[Records from a collection]
----------
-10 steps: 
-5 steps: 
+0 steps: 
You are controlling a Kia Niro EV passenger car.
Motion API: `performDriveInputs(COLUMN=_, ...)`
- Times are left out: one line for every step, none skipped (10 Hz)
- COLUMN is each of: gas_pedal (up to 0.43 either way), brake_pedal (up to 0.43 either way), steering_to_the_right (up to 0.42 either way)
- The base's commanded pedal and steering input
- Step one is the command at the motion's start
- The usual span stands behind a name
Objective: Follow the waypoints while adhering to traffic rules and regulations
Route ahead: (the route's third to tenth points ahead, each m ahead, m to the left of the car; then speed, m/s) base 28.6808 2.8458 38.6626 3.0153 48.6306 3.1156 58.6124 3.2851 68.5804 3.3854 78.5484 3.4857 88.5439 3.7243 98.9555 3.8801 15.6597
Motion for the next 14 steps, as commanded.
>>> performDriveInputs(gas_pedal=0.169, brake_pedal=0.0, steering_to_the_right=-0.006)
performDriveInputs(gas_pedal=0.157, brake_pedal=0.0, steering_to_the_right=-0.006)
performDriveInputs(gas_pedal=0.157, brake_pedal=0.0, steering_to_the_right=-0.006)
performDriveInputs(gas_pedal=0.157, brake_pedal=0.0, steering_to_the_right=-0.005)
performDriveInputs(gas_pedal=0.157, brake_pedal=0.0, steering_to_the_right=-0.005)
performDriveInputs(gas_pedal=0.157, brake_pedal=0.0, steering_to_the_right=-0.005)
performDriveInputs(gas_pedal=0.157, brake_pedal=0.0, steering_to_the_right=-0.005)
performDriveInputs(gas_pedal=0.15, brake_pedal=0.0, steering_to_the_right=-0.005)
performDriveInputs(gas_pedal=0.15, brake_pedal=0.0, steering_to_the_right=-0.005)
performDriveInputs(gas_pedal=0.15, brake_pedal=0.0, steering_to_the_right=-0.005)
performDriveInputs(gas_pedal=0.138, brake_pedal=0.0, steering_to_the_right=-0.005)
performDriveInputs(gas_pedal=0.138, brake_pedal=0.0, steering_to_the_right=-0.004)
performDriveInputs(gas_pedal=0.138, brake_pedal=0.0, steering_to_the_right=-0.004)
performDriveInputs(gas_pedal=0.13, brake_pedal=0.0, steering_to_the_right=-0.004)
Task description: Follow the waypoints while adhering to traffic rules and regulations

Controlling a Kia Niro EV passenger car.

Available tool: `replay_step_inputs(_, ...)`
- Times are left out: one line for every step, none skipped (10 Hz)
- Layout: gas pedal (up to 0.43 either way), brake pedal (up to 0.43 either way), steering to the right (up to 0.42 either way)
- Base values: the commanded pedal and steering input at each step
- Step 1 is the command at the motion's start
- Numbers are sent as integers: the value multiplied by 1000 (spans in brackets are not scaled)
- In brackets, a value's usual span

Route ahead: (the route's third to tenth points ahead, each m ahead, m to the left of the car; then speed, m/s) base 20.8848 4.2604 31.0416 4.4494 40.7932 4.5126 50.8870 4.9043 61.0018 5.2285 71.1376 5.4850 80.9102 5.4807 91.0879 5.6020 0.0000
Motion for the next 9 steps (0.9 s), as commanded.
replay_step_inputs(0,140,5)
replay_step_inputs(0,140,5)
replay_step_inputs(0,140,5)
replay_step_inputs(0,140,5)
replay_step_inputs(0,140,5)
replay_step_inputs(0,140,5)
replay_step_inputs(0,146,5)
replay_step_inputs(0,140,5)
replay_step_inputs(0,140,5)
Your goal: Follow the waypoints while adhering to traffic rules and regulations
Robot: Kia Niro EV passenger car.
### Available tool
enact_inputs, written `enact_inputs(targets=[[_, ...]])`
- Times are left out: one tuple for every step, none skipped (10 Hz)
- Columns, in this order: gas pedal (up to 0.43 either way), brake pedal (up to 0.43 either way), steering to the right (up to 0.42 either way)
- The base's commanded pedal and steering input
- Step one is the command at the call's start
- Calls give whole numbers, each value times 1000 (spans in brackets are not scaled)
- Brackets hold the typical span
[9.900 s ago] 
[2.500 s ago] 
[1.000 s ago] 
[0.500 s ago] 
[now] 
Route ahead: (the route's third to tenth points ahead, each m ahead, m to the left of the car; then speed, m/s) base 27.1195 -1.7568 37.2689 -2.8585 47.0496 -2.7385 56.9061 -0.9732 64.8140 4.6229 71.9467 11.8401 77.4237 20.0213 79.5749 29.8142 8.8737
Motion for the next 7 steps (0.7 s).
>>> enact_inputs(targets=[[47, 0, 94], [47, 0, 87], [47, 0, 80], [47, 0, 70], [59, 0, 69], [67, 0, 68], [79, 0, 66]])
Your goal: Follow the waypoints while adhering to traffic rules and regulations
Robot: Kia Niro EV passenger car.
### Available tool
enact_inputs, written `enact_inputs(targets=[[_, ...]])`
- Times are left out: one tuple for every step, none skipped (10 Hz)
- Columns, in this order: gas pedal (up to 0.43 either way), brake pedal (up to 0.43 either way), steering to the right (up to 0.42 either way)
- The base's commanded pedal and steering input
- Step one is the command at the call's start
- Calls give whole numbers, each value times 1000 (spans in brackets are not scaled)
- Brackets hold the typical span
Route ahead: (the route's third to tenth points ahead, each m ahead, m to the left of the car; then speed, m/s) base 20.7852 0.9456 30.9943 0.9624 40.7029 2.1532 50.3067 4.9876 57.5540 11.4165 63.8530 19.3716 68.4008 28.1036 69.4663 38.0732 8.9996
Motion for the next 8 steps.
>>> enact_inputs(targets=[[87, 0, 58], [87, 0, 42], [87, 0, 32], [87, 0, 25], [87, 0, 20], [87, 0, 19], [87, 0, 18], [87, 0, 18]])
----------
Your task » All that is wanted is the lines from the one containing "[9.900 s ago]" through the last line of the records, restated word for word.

Solution for this task »
[9.900 s ago] 
[2.500 s ago] 
[1.000 s ago] 
[0.500 s ago] 
[now] 
Route ahead: (the route's third to tenth points ahead, each m ahead, m to the left of the car; then speed, m/s) base 27.1195 -1.7568 37.2689 -2.8585 47.0496 -2.7385 56.9061 -0.9732 64.8140 4.6229 71.9467 11.8401 77.4237 20.0213 79.5749 29.8142 8.8737
Motion for the next 7 steps (0.7 s).
>>> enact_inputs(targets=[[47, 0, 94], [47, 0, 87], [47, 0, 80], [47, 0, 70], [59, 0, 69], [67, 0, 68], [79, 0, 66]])
Your goal: Follow the waypoints while adhering to traffic rules and regulations
Robot: Kia Niro EV passenger car.
### Available tool
enact_inputs, written `enact_inputs(targets=[[_, ...]])`
- Times are left out: one tuple for every step, none skipped (10 Hz)
- Columns, in this order: gas pedal (up to 0.43 either way), brake pedal (up to 0.43 either way), steering to the right (up to 0.42 either way)
- The base's commanded pedal and steering input
- Step one is the command at the call's start
- Calls give whole numbers, each value times 1000 (spans in brackets are not scaled)
- Brackets hold the typical span
Route ahead: (the route's third to tenth points ahead, each m ahead, m to the left of the car; then speed, m/s) base 20.7852 0.9456 30.9943 0.9624 40.7029 2.1532 50.3067 4.9876 57.5540 11.4165 63.8530 19.3716 68.4008 28.1036 69.4663 38.0732 8.9996
Motion for the next 8 steps.
>>> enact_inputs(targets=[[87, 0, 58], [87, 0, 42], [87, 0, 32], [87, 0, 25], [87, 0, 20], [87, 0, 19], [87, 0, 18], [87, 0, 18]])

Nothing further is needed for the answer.